There might be little weight to the steering system, but there's certainly a sense of weight on the road, and not just the Germanic-quality kind.
The e-tron is nudging 2.5 tonnes, which is a lot, but you have to consider that some 700kg of that is just the battery, which measures 2m by 1.5m and is 30cm high. All that weight sits below you, fortunately, in the floor of the car, so while it's heavy, at least it's not top heavy.
Normally a low centre of gravity guarantees good handling but in this case there's awful lot of gravity sitting very low down, if you see what i mean, and if you're driving down a steep mountain pass and changing directions a lot it can feel cumbersome. It's not top heavy, so it does sit nice and flat through fast sweepers, it's just heavy in general.
The 55 feels particularly lumpy in that way - not awful, just noticeably heavy - while the 50, with its slightly smaller battery, saving it around 120kg, feels slightly more sprightly. The difference is noticeable but not so important that I would actually choose the variant with 100km less range, because that just seems like a pain in the butt.

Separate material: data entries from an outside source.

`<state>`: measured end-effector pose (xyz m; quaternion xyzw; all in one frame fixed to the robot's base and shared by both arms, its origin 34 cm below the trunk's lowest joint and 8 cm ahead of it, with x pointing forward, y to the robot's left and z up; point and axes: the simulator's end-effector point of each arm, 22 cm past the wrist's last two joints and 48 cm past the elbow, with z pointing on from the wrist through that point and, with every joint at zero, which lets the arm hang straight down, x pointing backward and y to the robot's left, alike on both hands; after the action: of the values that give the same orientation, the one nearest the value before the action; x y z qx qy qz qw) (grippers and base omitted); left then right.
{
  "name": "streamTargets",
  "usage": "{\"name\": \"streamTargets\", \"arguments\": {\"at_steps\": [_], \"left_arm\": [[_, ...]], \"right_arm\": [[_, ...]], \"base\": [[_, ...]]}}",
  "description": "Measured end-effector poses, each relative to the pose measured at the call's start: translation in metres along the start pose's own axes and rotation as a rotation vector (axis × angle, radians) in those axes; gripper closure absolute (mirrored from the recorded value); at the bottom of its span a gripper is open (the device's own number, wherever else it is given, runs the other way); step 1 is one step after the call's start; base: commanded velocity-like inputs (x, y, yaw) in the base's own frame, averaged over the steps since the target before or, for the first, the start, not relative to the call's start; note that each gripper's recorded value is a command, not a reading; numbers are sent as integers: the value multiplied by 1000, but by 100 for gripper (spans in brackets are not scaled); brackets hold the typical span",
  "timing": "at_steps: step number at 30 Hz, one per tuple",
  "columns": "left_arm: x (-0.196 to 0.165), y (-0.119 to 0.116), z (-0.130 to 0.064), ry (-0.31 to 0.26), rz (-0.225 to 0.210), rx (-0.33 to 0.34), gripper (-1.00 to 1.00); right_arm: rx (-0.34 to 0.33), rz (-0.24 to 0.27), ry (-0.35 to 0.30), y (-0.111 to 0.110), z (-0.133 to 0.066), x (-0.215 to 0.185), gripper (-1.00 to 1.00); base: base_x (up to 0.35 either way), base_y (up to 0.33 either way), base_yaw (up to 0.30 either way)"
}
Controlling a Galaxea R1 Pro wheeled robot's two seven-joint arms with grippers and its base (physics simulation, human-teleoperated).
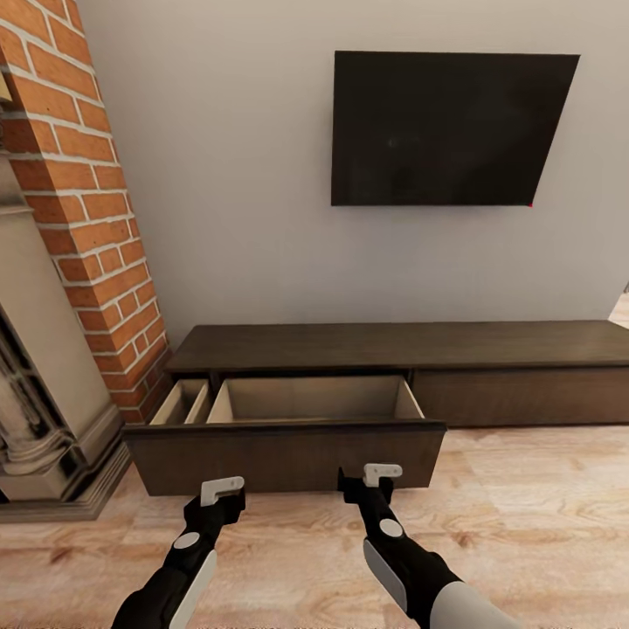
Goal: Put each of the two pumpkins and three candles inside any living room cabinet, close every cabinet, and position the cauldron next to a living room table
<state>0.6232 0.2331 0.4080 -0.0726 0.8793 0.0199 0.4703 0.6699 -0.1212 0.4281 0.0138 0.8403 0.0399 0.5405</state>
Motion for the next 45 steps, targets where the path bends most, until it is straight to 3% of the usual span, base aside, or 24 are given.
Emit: {"name": "streamTargets", "arguments": {"at_steps": [6,9,14,38,45], "left_arm": [[12,-4,4,-5,9,17,-100],[17,-21,4,-6,25,82,-100],[18,-31,3,-6,32,123,-100],[14,-32,3,-30,29,124,-100],[13,-32,3,-31,29,122,-100]], "right_arm": [[12,-17,24,-8,1,28,-100],[14,-20,29,-9,1,35,-100],[14,-18,30,-8,1,36,-100],[18,-4,38,-8,1,38,-100],[51,27,51,-24,3,40,-100]], "base": [[0,0,0],[0,0,0],[0,0,0],[106,39,0],[5,1,0]]}}
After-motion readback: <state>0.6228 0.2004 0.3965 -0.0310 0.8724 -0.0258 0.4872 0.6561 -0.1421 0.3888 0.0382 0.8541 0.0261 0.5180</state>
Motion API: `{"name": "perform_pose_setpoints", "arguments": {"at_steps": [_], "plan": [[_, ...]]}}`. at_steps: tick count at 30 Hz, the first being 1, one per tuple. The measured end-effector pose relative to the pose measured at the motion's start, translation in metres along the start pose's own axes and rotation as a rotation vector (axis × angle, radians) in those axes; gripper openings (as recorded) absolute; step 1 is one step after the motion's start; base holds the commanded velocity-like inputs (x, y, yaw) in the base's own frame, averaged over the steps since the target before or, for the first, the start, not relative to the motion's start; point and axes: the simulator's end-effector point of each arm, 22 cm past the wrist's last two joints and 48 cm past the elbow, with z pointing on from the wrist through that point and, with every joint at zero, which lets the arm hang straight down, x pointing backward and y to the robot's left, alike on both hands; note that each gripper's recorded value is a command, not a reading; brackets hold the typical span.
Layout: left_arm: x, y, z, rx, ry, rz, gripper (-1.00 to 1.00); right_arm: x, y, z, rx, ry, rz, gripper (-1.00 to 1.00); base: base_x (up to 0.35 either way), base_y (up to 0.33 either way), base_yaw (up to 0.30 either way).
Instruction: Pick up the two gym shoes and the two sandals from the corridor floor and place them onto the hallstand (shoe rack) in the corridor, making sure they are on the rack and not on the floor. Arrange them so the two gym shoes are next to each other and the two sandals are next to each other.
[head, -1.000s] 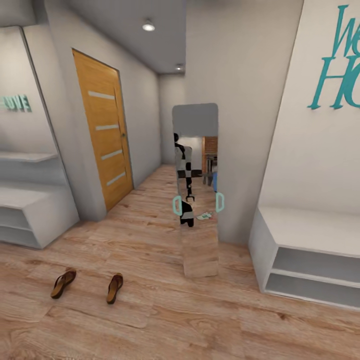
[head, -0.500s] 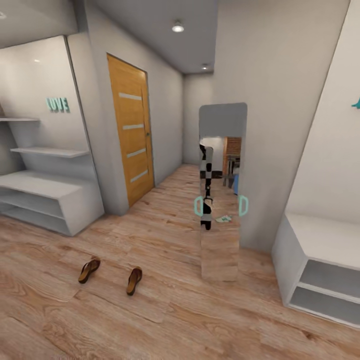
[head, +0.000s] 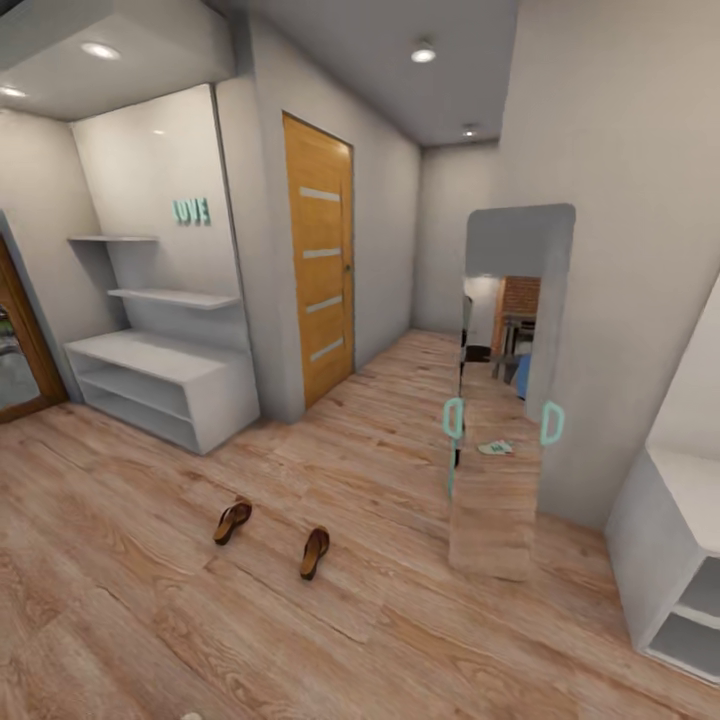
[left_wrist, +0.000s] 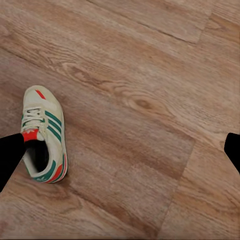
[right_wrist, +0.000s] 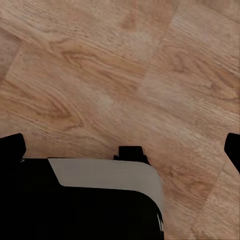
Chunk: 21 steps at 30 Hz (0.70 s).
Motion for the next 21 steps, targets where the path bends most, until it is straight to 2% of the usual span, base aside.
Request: {"name": "perform_pose_setpoints", "arguments": {"at_steps": [17, 21], "plan": [[0.0001, 0.0003, 0.0000, -0.001, 0.000, -0.002, 1.00, 0.0001, 0.0000, 0.0000, 0.000, 0.000, 0.000, 1.00, 0.001, 0.007, 0.292], [0.0001, 0.0003, -0.0001, -0.001, 0.000, -0.002, 1.00, 0.0000, 0.0000, -0.0001, 0.000, 0.000, 0.000, 1.00, 0.096, 0.080, 0.292]]}}
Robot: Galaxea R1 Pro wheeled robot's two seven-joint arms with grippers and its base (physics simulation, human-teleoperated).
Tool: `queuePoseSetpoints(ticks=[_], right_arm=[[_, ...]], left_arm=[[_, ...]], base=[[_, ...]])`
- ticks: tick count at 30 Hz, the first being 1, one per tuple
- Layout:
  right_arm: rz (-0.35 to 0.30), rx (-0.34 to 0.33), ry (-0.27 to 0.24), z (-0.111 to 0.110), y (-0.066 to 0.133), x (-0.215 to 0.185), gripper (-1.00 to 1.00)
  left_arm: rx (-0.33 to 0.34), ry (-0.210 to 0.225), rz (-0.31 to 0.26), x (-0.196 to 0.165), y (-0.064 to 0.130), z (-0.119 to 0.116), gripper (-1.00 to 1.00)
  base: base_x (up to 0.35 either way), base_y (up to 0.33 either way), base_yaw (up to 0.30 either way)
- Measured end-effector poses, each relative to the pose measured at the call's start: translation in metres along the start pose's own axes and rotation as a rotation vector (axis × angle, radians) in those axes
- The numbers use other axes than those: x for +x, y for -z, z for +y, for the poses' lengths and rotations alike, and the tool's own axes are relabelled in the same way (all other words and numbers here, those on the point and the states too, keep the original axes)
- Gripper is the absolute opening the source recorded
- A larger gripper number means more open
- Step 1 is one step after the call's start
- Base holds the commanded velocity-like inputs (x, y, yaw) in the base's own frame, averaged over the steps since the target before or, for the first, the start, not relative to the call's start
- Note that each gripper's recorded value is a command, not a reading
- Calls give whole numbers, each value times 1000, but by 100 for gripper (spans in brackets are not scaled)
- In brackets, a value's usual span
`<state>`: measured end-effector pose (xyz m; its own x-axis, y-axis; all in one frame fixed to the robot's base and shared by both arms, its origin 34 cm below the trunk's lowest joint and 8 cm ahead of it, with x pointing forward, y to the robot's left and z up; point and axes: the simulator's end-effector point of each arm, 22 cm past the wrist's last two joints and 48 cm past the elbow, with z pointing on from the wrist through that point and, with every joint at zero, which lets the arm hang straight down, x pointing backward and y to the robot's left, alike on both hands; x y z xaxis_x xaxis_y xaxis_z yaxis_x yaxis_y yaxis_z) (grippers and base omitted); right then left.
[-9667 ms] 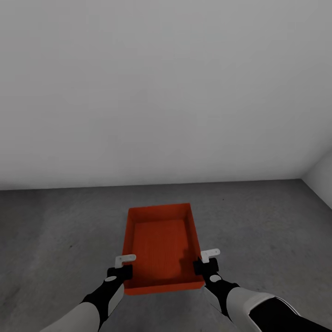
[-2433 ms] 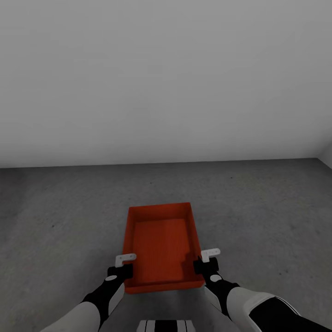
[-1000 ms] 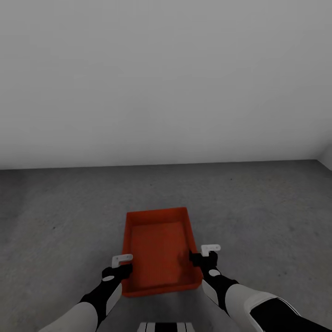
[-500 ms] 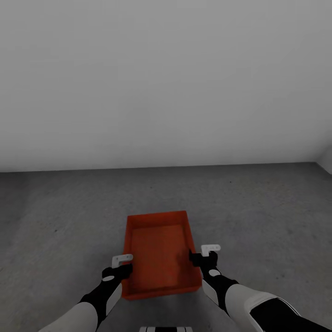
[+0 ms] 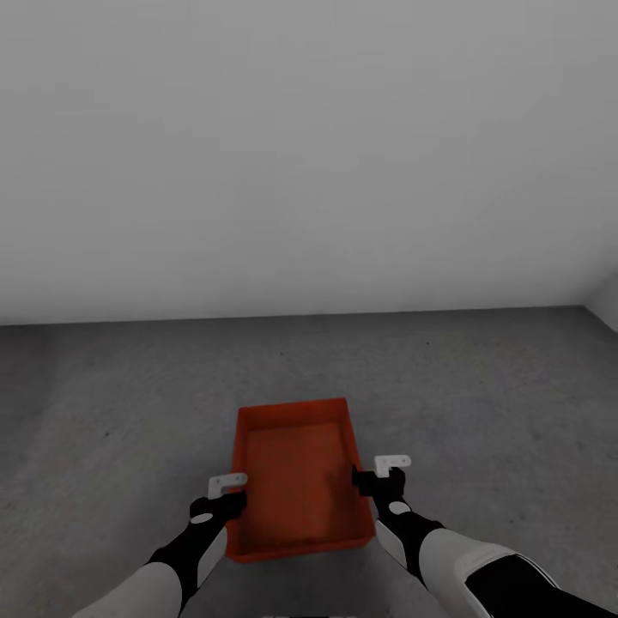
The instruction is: Move the two storage containers from the living room to the garage. In the garage, place one container on the floor and stack the other container on top of it (either order is fine).
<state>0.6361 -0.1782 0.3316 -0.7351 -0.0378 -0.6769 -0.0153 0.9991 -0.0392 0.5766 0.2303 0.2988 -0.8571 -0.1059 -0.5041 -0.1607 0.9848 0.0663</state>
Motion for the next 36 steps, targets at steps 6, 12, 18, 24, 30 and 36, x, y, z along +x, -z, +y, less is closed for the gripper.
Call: queuePoseSetpoints(ticks=[6,12,18,24,30,36], right_arm=[[0,1,0,-2,7,-11,100],[0,2,0,-2,15,-21,100],[0,2,0,-3,23,-31,100],[0,1,0,-3,30,-41,100],[0,2,-1,-4,38,-50,100],[1,2,-1,-4,45,-59,100]], left_arm=[[-1,-1,1,-8,10,1,100],[0,0,4,-15,19,1,100],[0,0,8,-22,29,2,100],[0,0,9,-29,38,2,100],[0,0,10,-37,48,3,100],[0,0,10,-44,57,4,100]], base=[[0,0,0],[0,0,0],[0,0,0],[0,0,0],[0,0,0],[0,0,0]])
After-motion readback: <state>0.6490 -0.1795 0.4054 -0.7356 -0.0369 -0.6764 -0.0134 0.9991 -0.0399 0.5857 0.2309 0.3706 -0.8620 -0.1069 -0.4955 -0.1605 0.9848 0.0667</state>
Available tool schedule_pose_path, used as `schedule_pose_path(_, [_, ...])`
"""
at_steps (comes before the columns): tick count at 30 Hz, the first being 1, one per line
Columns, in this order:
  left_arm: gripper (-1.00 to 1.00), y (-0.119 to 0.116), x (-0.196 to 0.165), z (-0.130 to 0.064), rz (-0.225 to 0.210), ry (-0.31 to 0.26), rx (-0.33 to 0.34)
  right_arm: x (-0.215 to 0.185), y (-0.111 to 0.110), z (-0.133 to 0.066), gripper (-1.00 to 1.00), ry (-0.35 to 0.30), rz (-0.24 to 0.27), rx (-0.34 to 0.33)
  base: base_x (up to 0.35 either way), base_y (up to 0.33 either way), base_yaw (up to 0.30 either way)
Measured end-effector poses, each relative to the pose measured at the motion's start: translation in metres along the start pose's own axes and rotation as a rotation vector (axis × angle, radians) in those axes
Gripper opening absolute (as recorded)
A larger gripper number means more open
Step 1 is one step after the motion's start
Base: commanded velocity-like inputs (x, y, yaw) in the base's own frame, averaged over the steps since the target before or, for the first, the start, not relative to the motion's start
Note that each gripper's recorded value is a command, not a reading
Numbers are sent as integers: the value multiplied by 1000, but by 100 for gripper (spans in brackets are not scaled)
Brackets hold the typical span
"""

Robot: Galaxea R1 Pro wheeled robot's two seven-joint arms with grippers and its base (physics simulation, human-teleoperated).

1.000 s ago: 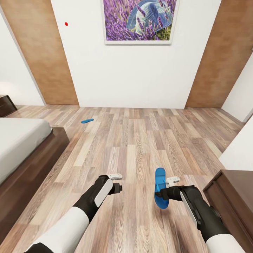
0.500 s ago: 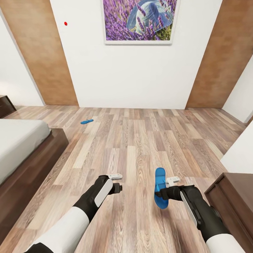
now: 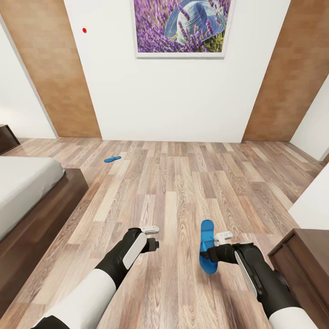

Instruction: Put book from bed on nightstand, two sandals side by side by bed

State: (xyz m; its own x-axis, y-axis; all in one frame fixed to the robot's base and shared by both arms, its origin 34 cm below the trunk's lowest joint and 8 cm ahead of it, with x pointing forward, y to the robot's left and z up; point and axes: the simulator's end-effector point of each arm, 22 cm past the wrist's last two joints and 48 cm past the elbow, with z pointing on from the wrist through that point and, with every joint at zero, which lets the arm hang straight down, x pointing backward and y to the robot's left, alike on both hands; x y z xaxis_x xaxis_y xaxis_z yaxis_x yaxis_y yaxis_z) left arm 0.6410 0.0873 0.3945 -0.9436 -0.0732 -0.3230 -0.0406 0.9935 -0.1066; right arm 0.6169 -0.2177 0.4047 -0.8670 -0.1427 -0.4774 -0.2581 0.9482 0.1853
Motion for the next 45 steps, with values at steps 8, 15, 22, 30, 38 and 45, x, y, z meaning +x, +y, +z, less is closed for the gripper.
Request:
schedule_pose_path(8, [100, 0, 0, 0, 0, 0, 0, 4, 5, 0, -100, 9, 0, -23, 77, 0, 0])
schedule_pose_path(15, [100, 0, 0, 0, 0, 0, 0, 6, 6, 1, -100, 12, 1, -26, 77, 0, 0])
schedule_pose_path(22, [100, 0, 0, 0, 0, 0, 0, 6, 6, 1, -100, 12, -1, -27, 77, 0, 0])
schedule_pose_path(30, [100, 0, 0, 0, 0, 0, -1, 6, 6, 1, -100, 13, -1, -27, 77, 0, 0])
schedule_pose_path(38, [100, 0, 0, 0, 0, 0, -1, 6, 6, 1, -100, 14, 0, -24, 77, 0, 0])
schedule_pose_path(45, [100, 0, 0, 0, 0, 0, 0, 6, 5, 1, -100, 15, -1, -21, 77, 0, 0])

The fun part, of course, comes when you hit the throttle, because, in typical EV style, this thing can really warp-speed your face into a crazed grin. While the 55, in full boost mode, with 300kW and 664Nm of instantaneous torque at your disposal, can hit 100km/h in 5.7 seconds, it's the rolling acceleration that you'll really love.
Mostly, then, you're in a solid feeling, nicely planted premium SUV/Sportback that is, er, car-like, or at least familiar to drive, until we start to talk about regen.
All EVs use regeneration to put power back into their vital batteries, and it's very clever - indeed, Audi claims its use adds a whopping 30 per cent to the e iron's range.
The first electric vehicles felt very weird when you got off the throttle, with a kind of violent engine braking taking place that was hard to get used to.
The e-tron is much smoother in the way it does this, at least in its Automatic regen setting, but you also have the option of using the paddles on the steering wheel (the ones that would have been used to shift gears, except that you only have one), to adjust between two levels of regeneration feel.
In practice, this means you can practice what Audi calls "one-pedal driving", using the paddles to slow you down without touching the brakes at all. This is particularly entertaining on a winding bit of country road, but you're probably less likely to use it around town, and some people won't use it at all - just like normal shift paddles.
Over all, the Audi e-tron is a very successful attempt to make EV driving feel normal, Audi-like, practical and cool. But the fact that you can't just get in and drive 1000km without a fuel stop is still going to put some people off, far more than the way it drives.
Perhaps the most surprising thing about the new Audi e-tron is that the local arm of the company really expects people to buy them. Lots of them. In a car market where EVs currently make up three-fifths of stuff all, it's a bold move, particularly at a six-figure starting price.
I had thought the whole thing was more of a green-branding exercise, but Audi does seem serious, so its research must show there are buyers out there who don't love Elon Musk.
Fortunately, the e-tron is a very capable family sized EV that looks good, is fun to drive, charges quickly and has a range you could live with.
This could, in fact, be what Audi's future looks like.